Summary
caltech geologists abdallah-zaki (former postdoc) and michael-lamb (geology professor) report in Nature (April 15, 2026) topographic evidence for a long-dried northern ocean that once covered roughly a third of Mars. The team first “dried up” Earth’s oceans in computer simulations to identify which features survive — finding that continental shelves (flat bands hundreds of km wide, like a bathtub ring) are the most stable ocean-margin landform. They then identified an analogous shelf-like band in Mars orbiter topography in the northern hemisphere, with associated river deltas aligned to it. Because shelves require sustained marine conditions to form and are not produced around lakes, the Martian shelf implies a stable ocean lasting possibly millions of years, billions of years ago. The authors flag Martian coastal sediments as priority targets for future rovers and mars-sample-return because terrestrial coastal sediments are exceptional fossil archives. The paper does not claim biosignatures but reframes where to look for them on Mars — see ancient-mars-ocean.
Key Claims
- A flat topographic band wraps the Martian northern lowlands at a consistent elevation, analogous to Earth’s continental shelf.

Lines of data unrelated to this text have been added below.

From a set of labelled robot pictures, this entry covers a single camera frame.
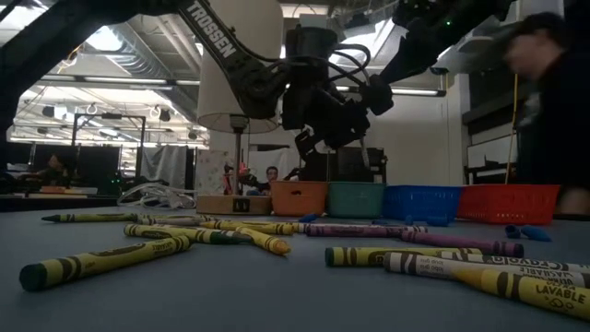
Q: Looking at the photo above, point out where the blue plastic basket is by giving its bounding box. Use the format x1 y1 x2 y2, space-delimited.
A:
382 184 463 221

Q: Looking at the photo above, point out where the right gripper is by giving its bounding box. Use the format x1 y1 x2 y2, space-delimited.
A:
380 0 462 85

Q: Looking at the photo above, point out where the yellow hanging cable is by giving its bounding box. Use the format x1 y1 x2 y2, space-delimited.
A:
504 73 520 185

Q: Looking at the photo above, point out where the teal plastic bin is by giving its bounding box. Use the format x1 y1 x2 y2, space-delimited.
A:
326 181 386 219

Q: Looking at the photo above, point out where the long ceiling light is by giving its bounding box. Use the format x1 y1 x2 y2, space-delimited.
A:
336 85 447 97
39 76 202 88

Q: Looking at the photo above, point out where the purple crayon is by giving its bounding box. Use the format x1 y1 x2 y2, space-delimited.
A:
304 223 429 238
399 230 525 258

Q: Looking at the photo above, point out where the clear lamp cord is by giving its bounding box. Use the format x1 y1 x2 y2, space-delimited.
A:
117 183 199 209

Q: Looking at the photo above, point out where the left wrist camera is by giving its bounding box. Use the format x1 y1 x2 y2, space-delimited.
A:
366 76 395 116

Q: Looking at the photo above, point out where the person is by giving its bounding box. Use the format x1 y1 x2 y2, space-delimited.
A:
27 154 77 185
501 11 590 220
257 165 282 195

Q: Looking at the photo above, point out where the red plastic basket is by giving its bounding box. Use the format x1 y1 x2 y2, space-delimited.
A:
456 184 561 226

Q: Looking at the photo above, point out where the black monitor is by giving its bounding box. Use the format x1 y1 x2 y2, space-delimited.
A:
294 146 388 184
76 145 124 195

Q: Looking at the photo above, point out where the yellow crayon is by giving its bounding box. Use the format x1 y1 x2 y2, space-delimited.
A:
454 267 590 323
235 226 292 256
200 219 296 236

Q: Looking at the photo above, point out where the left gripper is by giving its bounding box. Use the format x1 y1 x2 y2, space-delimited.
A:
281 26 372 162

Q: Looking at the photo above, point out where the white shade table lamp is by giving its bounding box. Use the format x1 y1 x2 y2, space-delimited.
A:
195 0 285 217

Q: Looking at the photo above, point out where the whiteboard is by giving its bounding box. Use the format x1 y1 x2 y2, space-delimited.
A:
466 133 517 170

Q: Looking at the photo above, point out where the yellow-green crayon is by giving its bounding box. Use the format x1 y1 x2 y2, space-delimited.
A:
324 246 484 268
18 235 193 292
123 223 254 245
41 212 142 224

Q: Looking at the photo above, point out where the blue-grey table mat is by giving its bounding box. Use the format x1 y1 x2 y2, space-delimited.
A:
0 205 590 332

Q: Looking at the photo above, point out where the orange plastic bin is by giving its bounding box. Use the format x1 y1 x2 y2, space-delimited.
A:
270 180 329 218

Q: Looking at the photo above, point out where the black frame stand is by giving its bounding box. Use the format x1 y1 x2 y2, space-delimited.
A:
71 113 148 181

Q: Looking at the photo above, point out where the grey curtain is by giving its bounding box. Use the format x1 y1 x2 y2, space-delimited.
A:
140 145 188 188

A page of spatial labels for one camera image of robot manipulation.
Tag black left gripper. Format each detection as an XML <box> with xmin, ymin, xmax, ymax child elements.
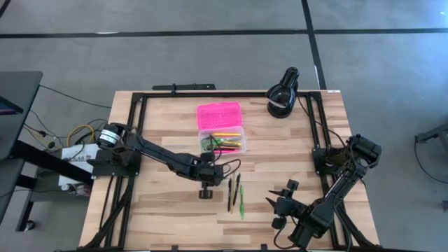
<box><xmin>198</xmin><ymin>162</ymin><xmax>225</xmax><ymax>200</ymax></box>

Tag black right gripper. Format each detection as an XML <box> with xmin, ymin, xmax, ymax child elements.
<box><xmin>265</xmin><ymin>189</ymin><xmax>301</xmax><ymax>218</ymax></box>

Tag green handled scissors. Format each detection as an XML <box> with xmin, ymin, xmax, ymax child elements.
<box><xmin>200</xmin><ymin>135</ymin><xmax>228</xmax><ymax>151</ymax></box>

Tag clear supply box pink lid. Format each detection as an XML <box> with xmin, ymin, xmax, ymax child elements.
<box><xmin>196</xmin><ymin>101</ymin><xmax>248</xmax><ymax>155</ymax></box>

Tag white paper sheet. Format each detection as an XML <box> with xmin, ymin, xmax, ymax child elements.
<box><xmin>58</xmin><ymin>143</ymin><xmax>101</xmax><ymax>186</ymax></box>

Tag grey stand leg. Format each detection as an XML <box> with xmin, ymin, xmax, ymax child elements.
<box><xmin>415</xmin><ymin>122</ymin><xmax>448</xmax><ymax>144</ymax></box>

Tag dark grey desk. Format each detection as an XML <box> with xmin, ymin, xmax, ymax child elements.
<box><xmin>0</xmin><ymin>71</ymin><xmax>44</xmax><ymax>162</ymax></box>

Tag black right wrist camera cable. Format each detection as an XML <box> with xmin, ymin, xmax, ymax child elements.
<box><xmin>272</xmin><ymin>216</ymin><xmax>298</xmax><ymax>250</ymax></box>

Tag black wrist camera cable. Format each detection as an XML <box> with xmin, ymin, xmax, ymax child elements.
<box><xmin>219</xmin><ymin>158</ymin><xmax>242</xmax><ymax>180</ymax></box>
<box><xmin>272</xmin><ymin>216</ymin><xmax>298</xmax><ymax>250</ymax></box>

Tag black left wrist camera cable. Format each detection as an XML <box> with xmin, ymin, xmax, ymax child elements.
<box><xmin>219</xmin><ymin>158</ymin><xmax>242</xmax><ymax>180</ymax></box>

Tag black lamp power cable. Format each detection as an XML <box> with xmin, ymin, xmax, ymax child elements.
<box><xmin>297</xmin><ymin>97</ymin><xmax>349</xmax><ymax>146</ymax></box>

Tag black metal table frame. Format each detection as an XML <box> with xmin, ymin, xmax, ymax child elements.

- Shelves form only around long-lived oceans, not lakes — so the Martian feature implies an ocean stable for millions of years.
- The dried-up ocean once covered roughly one third of Mars’s surface.
- Inferred river deltas line up with the shelf, reinforcing a coastline interpretation.
- Past “shoreline” claims were ambiguous because they appear at varying elevations; the shelf is a more robust signature.
- The ocean dried up “possibly several billion years ago, more than half the age of the planet.”
- Coastal sediments are the recommended next-mission target as terrestrial-style fossil archives for biosignatures.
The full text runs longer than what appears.